La longue histoire évolutive de la masturbation chez les primates indique qu’elle aurait été probablement pratiquée par l’ancêtre commun des singes et des grands singes. Toutefois, il n’a pas été clairement déterminé si l’ancêtre des autres primates (lémuriens, loris et tarsiers) s’adonnait à la pratique, les données sur ces clades étant extrêmement réduites.
Les rôles évolutifs de la masturbation
Pour comprendre les rôles potentiels de la masturbation dans notre histoire évolutive, les chercheurs ont analysé près de 246 articles universitaires et 150 témoignages de primatologues et de responsables de zoos et parcs. À partir de ces données, les auteurs ont suivi sa distribution chez les primates, afin de comprendre quand et pourquoi elle a évolué autant chez les mâles que chez les femelles.
Si à première vue, la masturbation semble non fonctionnelle, Brindle et ses collèges proposent plusieurs hypothèses indiquant le contraire. D’abord, celle de la « sélection poscopulatoire » suggère que la pratique favorise la réussite de la fécondation. Cette forme de masturbation peut se réaliser selon deux manières différentes : avec ou sans éjaculation. À l’instar des « préliminaires », la première peut améliorer l’excitation avant l’acte sexuel et pourrait être une stratégie particulièrement utile pour les mâles susceptibles d’être interrompus pendant la copulation. La masturbation peut ainsi les aider à éjaculer rapidement et augmenter les chances de réussite de la fécondation.

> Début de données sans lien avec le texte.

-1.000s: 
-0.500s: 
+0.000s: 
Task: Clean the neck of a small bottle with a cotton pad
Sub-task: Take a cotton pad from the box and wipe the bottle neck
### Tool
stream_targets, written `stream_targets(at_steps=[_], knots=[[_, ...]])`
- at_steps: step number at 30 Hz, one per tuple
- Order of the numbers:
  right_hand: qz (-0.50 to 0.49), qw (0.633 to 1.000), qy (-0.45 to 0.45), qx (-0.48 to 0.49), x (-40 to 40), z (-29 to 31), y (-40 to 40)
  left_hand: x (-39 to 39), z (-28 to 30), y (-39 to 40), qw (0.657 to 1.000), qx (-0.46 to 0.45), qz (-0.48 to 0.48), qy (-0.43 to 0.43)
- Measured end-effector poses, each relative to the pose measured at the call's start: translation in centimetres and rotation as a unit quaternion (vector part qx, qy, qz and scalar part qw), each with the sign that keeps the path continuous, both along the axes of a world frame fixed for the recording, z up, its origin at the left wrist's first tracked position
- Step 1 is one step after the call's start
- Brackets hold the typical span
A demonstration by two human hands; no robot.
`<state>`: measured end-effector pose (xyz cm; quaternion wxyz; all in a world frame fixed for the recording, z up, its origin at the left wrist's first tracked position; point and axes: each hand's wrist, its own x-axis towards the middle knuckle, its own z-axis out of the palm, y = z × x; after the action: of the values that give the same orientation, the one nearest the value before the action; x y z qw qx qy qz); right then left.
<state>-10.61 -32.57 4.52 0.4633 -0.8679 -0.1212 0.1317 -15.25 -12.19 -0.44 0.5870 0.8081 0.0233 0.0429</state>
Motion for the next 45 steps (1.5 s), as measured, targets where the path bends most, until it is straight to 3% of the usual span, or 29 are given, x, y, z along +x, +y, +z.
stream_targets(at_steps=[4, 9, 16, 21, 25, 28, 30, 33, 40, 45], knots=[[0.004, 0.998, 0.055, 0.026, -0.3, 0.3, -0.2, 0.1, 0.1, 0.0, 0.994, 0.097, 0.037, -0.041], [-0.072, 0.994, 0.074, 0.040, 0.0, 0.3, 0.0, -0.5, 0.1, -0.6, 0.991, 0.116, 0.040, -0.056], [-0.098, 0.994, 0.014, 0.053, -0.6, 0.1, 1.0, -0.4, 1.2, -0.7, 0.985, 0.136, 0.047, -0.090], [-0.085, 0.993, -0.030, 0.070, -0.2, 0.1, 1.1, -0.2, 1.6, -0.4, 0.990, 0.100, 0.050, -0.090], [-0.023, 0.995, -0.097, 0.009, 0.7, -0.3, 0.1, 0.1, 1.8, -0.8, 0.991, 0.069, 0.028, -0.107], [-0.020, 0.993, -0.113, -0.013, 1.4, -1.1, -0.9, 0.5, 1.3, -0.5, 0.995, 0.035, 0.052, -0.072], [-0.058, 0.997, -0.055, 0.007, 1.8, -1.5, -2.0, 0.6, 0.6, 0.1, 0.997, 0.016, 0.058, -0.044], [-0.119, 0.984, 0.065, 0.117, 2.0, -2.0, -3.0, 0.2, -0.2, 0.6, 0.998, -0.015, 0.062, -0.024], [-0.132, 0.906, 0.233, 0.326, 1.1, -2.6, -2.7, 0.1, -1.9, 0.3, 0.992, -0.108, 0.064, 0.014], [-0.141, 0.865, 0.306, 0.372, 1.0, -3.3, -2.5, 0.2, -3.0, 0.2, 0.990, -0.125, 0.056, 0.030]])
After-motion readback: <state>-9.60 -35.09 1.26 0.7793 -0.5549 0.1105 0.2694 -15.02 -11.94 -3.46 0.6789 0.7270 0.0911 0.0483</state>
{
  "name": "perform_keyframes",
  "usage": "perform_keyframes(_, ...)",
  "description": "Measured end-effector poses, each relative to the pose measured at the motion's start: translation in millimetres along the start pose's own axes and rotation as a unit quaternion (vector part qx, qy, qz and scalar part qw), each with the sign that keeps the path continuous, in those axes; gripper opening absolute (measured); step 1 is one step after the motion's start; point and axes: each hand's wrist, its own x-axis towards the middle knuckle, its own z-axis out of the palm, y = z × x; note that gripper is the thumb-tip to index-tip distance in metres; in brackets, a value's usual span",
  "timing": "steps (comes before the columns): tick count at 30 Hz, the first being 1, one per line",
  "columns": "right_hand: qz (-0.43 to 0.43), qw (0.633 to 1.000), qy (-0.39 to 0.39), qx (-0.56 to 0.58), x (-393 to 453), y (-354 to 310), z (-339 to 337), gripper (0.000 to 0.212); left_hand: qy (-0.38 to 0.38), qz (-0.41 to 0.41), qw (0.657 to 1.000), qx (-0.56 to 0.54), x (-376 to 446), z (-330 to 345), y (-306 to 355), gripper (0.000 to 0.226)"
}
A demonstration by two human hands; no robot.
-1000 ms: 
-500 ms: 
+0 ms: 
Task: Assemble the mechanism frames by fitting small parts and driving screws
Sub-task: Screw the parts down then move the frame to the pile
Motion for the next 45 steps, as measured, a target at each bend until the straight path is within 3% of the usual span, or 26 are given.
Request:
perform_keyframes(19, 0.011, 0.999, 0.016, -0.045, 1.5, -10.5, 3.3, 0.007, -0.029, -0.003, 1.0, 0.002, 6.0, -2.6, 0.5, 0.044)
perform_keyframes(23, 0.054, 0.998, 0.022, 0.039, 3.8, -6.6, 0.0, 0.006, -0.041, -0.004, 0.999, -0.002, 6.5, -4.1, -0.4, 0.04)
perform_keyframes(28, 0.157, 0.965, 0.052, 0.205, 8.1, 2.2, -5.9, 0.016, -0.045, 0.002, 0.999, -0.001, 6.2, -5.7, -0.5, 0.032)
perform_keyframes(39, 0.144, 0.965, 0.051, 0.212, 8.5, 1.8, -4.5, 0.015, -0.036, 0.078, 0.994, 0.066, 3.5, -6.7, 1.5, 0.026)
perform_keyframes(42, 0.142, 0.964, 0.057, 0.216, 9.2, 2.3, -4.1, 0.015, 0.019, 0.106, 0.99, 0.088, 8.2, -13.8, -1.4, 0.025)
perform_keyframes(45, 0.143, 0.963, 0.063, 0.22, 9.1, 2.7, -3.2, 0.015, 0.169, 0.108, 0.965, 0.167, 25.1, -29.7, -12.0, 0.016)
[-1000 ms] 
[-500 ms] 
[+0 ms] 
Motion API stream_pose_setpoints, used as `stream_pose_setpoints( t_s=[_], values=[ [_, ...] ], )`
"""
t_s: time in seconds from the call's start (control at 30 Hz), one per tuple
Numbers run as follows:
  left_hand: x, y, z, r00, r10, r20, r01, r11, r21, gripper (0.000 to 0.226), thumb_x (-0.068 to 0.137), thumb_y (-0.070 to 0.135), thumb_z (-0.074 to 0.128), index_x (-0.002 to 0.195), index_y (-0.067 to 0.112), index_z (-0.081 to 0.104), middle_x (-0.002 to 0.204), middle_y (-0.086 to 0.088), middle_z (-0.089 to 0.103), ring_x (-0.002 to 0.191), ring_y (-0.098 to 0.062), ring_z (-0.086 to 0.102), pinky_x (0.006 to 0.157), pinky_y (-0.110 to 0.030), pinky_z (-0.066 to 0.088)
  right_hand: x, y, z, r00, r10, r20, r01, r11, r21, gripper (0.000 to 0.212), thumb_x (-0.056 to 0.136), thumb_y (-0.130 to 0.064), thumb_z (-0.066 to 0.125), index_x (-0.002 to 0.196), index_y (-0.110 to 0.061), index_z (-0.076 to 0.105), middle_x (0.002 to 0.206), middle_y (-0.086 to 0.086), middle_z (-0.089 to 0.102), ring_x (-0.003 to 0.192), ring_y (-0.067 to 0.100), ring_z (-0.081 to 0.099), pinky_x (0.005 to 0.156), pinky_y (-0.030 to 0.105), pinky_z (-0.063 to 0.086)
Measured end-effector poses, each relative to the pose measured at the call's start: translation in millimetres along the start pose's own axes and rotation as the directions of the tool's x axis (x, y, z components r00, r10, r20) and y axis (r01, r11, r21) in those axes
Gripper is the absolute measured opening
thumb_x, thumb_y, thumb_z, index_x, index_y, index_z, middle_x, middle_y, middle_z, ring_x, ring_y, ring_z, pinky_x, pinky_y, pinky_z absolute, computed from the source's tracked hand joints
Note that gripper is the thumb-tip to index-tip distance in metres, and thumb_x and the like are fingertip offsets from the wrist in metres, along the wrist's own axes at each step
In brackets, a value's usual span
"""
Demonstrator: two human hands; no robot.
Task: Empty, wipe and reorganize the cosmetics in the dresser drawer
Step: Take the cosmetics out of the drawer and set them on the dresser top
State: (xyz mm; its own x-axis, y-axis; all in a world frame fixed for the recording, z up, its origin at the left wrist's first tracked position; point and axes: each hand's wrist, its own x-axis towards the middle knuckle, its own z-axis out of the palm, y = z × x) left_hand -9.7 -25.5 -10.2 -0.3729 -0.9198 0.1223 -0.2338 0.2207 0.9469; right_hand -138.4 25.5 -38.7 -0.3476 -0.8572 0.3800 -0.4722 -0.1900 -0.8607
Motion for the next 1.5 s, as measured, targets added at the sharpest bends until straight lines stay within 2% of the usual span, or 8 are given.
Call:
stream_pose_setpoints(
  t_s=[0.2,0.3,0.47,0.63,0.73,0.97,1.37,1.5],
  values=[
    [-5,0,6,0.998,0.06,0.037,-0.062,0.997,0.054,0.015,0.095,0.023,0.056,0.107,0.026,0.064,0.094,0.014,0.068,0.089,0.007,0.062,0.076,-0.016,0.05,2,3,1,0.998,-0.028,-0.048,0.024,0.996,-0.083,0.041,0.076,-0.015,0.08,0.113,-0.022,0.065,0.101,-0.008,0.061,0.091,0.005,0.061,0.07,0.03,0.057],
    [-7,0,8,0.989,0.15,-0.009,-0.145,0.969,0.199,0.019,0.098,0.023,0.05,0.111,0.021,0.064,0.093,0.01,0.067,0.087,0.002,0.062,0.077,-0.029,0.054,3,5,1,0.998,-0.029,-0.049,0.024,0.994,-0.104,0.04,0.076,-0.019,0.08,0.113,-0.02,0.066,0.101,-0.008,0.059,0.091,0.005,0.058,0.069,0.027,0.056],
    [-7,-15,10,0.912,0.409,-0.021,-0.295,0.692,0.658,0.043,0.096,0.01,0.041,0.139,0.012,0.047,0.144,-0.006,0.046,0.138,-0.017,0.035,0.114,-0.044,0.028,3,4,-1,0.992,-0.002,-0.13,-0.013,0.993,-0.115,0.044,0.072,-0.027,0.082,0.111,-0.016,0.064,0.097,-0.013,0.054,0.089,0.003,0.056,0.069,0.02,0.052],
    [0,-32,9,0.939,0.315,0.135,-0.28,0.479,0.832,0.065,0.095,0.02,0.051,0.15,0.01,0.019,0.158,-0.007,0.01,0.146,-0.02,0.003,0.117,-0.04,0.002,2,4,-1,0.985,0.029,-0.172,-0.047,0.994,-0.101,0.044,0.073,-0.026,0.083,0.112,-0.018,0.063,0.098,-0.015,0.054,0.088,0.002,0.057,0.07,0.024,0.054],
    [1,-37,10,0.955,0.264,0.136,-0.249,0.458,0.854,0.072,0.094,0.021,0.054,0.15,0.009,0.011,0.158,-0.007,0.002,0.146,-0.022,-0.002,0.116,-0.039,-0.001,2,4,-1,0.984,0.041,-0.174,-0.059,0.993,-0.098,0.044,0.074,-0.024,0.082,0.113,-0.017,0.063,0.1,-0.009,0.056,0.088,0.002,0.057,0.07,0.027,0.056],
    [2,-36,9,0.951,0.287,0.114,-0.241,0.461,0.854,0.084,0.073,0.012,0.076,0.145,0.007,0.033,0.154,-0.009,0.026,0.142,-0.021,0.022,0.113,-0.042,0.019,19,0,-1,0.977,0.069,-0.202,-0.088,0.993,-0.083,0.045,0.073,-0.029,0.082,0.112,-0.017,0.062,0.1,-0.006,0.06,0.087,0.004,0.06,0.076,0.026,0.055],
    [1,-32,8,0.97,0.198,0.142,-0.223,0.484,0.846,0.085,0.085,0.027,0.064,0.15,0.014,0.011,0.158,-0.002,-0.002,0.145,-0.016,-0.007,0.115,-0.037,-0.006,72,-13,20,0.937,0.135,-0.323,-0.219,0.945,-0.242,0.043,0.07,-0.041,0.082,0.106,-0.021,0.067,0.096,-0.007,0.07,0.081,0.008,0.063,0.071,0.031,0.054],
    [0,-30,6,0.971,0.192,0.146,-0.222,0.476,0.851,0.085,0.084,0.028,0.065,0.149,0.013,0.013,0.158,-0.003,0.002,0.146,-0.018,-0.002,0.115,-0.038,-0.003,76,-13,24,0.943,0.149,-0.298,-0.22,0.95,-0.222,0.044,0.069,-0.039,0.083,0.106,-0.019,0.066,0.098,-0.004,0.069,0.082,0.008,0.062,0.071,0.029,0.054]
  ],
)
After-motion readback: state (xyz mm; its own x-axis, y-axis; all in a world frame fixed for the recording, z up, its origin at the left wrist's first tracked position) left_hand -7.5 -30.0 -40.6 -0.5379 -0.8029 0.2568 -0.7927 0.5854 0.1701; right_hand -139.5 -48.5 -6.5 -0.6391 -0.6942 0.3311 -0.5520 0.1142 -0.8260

Deuxièmement, la masturbation avec éjaculation permettrait d’évacuer du sperme de mauvaise qualité, afin de réserver le sperme « frais » et de haute qualité à l’accouplement. Cette stratégie favoriserait aussi la compétition entre les mâles et la sélection des meilleurs patrimoines génétiques — en tentant de surpassant le sperme des autres mâles (d’un point de vue qualitatif). Selon les chercheurs, des études antérieures soutiennent cette hypothèse en montrant que la masturbation masculine a évolué parallèlement aux stratégies d’accouplement, au cours desquelles plusieurs mâles à la fois entrent en compétition pour féconder une femelle.
L’équipe de recherche suggère également des bienfaits potentiels sur la santé. La masturbation permettrait notamment de réduire les risques de contracter une MST en nettoyant l’urètre — sujette aux infections —, grâce à l’éjaculation. Cette théorie est soutenue par des données révélant que la masturbation masculine a co-évolué avec un taux élevé de MST, dans l’arbre évolutif des primates.
Par ailleurs, des études ont précédemment démontré un lien étroit entre la masturbation et la fréquence d’éjaculation, avec l’incidence du cancer de la prostate chez l’homme. Certains effets sur le bien-être ont également été mentionnés, tels que l’évacuation du stress et l’amélioration du sommeil. Il s’agit probablement de l’une des raisons pour laquelle elle est plus fréquemment pratiquée chez les singes en captivité, que chez ceux à l’état sauvage.
Cependant, les chercheurs n’ont pas encore pu déterminer la signification évolutive de la masturbation féminine. Bien qu’aussi fréquente que celle des mâles, trop peu de recherches la décrivent et réduisent ainsi considérablement les opportunités d’analyses statistiques. Davantage de données sont ainsi nécessaires pour comprendre comment la pratique a évolué chez les femmes/femelles.